Brandon Murphy and Damali Dunlap celebrate their Branding competition win.
Brandon Murphy and Damali Dunlap celebrate their Branding competition win.

Twelve students from Gateway and Housatonic Community Colleges won awards and honors at the Entrepreneurship Foundation’s 23rd Connecticut Business Conference and Competition, an entrepreneurial challenge that featured about 150 college students from across the state.

The Fall 2019 competition, which was held on the GCC on Dec. 6, attracted student entrepreneurs and faculty advisors from 11 institutions of higher learning across Connecticut, according to Mike Roer, the Entrepreneur in Residence at both Gateway and Housatonic, who also runs the Venture Lab at both schools and organizes the biannual business conference and competition.

Roer, the president of Entrepreneurship Foundation Inc., said he was “pleased and encouraged” by the showing of the students from the two Community Colleges. All told, the Gateway and Housatonic students made the final round of competition in five of the six events that were contested on the day, and entered the winner’s circle in four of them.

The conference and competition, which is held towards the end of each semester, offers various contests in which student entrepreneurs compete for a total of $20,000 in cash grants and awards. The event also includes entrepreneurial workshops, one-to-one mentoring sessions and a wide assortment of networking opportunities.

Aside from the two community colleges, the Dec. 6 competition drew students from: Central Connecticut State University, Fairfield University, Quinnipiac University, University of Bridgeport, University of Connecticut, University of Hartford, University of New Haven, Western Connecticut State University, and Wesleyan University.

Gateway and Housatonic were represented by a total of about 30 contestants at the event. The students who took home prizes included: Eryn Ifill of Gateway, who placed second in the Elevator Pitch Olympics, and Roger Manandhar of Housatonic, who took home third-place honors in the same event. The Elevator Pitch Olympics gives each competitor 30 seconds to sell or “pitch” their business or business proposal.

In the Innovation Challenge competition, a team event in which each squad must solve a real-life problem submitted by an actual business, a four-member team from Housatonic – which included Lance Supersad, Maxwell Marrone, Marcelo Araujo and Victoria Constantino – won their event, which revolved around a problem submitted by the South Central Connecticut Regional Water Authority.

That same Housatonic team of Supersad, Marrone, Araujo and Constantino, joined by Raymond Gant and Elie Laurena, also finished third in the Branding Portfolio competition.

The Branding Portfolio event was won by a team from Gateway led by Damali Dunlap. Damali, the founder of a business called Damali Society, was assisted by Brandon Murphy.

The Gateway team of Dijhey Olowu and Mulanga Kamba tied for first place in the Mobile App competition, while Housatonic‘s Supersad, who owns and operates his own successful business – Chows Parts Bazaar, which imports and exports performance auto parts – finished among the six finalists for the Global Student Entrepreneur Award.

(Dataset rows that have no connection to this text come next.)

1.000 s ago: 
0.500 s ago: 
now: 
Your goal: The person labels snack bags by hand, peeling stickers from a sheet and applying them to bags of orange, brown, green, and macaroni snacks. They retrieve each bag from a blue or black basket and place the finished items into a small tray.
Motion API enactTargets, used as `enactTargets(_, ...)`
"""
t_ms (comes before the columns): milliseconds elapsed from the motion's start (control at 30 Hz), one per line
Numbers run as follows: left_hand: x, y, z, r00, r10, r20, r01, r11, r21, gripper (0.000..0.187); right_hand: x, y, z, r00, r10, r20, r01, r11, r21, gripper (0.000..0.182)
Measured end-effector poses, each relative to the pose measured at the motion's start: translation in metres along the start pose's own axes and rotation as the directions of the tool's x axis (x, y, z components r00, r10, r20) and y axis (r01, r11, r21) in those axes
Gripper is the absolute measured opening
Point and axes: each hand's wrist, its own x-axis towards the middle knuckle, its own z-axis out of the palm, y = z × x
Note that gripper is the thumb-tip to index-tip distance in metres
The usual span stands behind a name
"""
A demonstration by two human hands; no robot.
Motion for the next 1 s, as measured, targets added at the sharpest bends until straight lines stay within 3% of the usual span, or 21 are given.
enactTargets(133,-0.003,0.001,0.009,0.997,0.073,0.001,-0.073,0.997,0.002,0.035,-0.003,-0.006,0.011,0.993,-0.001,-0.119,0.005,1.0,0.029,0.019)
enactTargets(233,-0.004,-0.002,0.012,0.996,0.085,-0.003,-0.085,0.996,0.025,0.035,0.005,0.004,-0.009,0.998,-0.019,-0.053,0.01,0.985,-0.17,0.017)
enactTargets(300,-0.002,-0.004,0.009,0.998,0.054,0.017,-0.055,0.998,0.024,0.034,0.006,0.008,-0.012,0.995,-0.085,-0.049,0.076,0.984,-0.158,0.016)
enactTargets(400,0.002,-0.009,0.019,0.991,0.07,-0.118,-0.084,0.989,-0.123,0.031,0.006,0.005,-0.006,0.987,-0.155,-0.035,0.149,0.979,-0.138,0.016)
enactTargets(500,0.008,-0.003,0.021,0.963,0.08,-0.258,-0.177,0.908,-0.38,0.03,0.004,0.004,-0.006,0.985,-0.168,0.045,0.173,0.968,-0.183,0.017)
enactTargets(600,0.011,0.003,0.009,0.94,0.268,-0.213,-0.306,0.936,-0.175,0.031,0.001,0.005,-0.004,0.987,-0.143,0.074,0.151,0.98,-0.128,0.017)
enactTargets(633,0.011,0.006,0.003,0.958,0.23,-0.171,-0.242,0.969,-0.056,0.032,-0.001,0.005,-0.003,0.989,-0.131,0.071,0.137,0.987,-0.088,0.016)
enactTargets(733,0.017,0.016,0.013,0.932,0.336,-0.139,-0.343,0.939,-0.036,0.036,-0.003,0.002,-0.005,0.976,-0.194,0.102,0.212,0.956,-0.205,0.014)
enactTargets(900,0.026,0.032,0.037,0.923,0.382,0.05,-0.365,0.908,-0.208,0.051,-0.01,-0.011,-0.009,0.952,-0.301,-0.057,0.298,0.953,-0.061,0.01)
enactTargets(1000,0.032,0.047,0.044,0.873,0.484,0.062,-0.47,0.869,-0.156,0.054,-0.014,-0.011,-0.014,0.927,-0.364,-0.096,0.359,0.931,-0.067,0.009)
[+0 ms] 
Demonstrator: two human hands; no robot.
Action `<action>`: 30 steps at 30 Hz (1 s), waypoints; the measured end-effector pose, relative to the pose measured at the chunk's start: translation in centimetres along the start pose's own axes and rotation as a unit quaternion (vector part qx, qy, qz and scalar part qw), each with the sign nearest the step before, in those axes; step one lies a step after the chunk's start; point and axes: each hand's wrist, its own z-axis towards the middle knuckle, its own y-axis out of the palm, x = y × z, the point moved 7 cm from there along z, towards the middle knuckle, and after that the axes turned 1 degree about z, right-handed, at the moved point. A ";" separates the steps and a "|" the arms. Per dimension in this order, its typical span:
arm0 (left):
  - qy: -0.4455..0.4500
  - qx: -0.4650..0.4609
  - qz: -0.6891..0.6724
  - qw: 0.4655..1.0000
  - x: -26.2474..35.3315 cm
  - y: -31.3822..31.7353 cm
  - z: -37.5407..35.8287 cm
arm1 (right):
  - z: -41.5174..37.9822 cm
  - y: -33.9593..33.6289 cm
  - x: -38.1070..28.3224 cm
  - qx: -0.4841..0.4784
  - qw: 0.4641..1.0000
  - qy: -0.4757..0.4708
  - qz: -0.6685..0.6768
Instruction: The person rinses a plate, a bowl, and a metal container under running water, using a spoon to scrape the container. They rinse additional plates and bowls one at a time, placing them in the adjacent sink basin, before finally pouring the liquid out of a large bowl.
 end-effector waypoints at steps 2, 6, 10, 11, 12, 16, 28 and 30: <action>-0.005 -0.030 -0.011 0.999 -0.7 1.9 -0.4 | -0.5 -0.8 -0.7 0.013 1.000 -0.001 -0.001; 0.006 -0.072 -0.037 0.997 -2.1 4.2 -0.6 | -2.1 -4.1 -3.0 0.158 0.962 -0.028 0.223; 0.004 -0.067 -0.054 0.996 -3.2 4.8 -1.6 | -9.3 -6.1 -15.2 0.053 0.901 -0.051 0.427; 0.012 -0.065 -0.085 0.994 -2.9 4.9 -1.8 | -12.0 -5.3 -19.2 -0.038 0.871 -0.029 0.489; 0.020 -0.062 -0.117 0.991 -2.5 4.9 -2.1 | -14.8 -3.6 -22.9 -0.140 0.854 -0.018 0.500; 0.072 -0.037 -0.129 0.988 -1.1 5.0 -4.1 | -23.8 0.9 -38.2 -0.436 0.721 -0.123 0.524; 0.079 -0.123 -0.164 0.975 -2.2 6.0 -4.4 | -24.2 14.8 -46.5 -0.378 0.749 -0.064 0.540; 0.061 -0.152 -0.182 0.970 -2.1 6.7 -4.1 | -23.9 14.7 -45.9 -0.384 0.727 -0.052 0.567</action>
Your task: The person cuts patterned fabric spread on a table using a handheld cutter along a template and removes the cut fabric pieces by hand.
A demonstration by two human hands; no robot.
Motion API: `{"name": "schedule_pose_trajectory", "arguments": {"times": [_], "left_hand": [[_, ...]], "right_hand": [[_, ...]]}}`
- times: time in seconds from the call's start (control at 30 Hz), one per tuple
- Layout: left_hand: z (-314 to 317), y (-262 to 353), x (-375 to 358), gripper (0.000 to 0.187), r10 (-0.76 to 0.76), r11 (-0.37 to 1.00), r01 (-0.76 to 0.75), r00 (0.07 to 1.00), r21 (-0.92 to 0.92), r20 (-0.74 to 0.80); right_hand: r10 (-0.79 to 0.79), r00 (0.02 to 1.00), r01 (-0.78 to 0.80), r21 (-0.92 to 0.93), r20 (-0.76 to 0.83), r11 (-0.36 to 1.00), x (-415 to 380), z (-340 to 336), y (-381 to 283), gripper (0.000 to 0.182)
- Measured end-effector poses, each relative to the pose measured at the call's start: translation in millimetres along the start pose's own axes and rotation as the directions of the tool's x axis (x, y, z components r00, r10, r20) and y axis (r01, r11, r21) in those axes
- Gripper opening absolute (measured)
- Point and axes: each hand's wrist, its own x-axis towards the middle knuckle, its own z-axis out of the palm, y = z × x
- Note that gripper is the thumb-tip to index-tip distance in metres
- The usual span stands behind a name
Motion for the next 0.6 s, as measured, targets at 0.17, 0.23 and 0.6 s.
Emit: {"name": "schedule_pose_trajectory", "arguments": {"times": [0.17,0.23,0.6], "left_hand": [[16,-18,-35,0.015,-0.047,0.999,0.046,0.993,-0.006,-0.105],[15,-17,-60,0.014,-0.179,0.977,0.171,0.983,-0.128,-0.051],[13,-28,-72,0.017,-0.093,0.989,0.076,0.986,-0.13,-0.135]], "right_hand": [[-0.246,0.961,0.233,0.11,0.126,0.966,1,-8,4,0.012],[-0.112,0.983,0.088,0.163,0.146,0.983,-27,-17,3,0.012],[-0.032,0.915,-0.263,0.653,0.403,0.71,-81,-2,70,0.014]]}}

The increasing number of students from Connecticut’s community college is an encouraging sign, Roer said, given the confidence boost competing against students from the state’s top schools can produce.

“I’m delighted to see the confidence and courage of our students going head-to-head with their peers from some of the largest and wealthiest institutions in the region,” he said. “Admittedly it's gratifying to win, which they did, taking home six of the 22 prizes; but to me, it’s more important that they tried. They risked failure to prove they were anyone's equal.”

Roer said Capital Community College in Hartford has indicated it will be sending students to the next competition, while students from Manchester Community College have been frequent participants in previous competitions.

Roer also cited the hard work of Rose E. Luglio, of Gateway, and Pamela Pirog, of Housatonic, who coordinate the various entrepreneurial activities at their respective schools.

“It’s important to enhance students’ skill-sets outside of the classroom,” Pirog noted of the biannual business conference and competition.

“Enrichment and enhancement of learning goals creates a unique, engaging student experience. Enjoyment leads to enhanced classroom motivation and learning.

“My job is to create a fun learning environment and these competitions fulfill my objective,” she concluded. “The students are so excited!”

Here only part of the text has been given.